→ What is required: Starting at the line that contains "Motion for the", restate each line word for word through the final line of the data, keeping both ends.

→ Recorded information:

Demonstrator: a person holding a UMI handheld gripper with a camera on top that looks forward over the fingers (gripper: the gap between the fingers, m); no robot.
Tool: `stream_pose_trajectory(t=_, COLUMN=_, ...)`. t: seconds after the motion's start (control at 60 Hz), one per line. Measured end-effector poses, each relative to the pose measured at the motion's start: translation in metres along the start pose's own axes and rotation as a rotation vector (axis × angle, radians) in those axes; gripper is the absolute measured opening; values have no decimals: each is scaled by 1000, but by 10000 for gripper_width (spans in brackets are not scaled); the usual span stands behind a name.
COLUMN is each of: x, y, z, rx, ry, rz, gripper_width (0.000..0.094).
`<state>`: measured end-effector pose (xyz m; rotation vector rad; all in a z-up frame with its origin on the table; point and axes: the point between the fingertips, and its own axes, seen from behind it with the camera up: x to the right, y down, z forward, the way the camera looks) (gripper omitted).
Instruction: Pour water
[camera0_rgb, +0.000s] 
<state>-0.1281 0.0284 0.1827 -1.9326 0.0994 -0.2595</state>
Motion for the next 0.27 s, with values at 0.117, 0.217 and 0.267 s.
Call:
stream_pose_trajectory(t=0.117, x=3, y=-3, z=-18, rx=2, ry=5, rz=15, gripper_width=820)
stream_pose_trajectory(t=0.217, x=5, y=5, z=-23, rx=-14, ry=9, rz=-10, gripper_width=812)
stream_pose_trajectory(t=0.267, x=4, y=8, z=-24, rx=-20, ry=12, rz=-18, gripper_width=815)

→ Solution below:
Motion for the next 0.27 s, with values at 0.117, 0.217 and 0.267 s.
Call:
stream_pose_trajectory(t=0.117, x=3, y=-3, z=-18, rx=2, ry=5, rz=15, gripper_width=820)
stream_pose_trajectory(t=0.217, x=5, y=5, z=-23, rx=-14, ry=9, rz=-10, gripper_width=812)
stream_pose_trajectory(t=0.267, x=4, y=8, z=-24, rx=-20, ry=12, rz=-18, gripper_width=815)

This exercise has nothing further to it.